Amaan Foundation Islamic Studies The Idea of Happiness in the Qur’an.

The Idea of Happiness in the Qur’an.


The Idea of Happiness in the Qur’an
بِسْمِ اللهِ الرَّحْمٰنِ الرَّحِيْمِ
Happiness in Qur’anic ethics
The desire for happiness is a natural desire, and both the Greek and Islamic philosophers agree that happiness is the final end, but they differ as to what this end is and how it should be achieved. A key question that philosophers pose is whether virtues are sufficient for happiness, or whether they require external goods such as health, wealth, and friends for the fulfillment of happiness. We know from experience that a passionate attachment to external goods such as wealth and material possessions can be harmful to human life. However, we cannot also dismiss the idea that these external goods are necessary to contribute to our well-being and to the nurturing of virtue.

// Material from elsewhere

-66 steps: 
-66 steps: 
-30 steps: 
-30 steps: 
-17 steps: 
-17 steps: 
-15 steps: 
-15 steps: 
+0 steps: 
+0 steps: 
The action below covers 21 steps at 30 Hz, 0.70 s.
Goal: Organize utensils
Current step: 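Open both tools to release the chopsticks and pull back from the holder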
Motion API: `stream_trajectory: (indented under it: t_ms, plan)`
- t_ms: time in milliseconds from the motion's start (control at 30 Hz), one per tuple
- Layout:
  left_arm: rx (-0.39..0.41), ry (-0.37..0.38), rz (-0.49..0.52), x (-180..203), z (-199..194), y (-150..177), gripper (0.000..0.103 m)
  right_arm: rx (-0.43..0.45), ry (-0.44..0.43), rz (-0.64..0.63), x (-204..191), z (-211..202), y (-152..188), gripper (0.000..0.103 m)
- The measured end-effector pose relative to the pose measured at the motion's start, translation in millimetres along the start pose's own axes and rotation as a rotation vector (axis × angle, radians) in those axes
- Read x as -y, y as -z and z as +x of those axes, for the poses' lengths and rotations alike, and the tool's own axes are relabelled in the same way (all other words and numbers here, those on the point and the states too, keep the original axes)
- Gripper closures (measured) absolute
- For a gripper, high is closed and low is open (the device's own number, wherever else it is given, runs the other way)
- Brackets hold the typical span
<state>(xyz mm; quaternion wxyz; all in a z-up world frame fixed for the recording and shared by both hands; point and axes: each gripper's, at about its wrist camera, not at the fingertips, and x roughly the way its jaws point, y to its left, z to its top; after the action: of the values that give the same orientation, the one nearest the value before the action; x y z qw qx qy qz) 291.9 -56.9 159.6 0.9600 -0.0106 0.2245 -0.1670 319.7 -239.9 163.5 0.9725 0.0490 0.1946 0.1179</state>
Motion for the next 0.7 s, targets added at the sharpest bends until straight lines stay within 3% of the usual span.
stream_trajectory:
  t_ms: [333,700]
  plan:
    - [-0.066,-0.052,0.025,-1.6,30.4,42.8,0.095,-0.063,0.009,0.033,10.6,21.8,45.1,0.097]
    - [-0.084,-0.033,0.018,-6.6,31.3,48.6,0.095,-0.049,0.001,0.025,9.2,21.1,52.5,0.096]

It should, furthermore, be borne in mind that the ethical philosophy of the Qur’an is not purely intellectual, but that it is bound up with a diagnosis of human suffering and an intuitive conception of human flourishing. Islamic ethicists, therefore, in their attempt to grapple with human suffering, try to articulate a mode of living in the world. They do not simply philosophize about ethics for the sake of academic pleasure. They propose a theory of immoderate desire that they believe to be the root cause of human ailments, whether physical, psychological, or spiritual in nature. Contemporary moral philosophy has much to learn from Islamic philosophical wisdom if it wishes to move beyond the academy and take its place in the daily life of human beings. In reading the works of the eleventh-century Islamic ethicists such as al-Isfahani and al-Ghazali, one finds that their philosophical-literary style engages the reader’s entire soul in a way that an abstract and impersonal ethical prose treatise does not.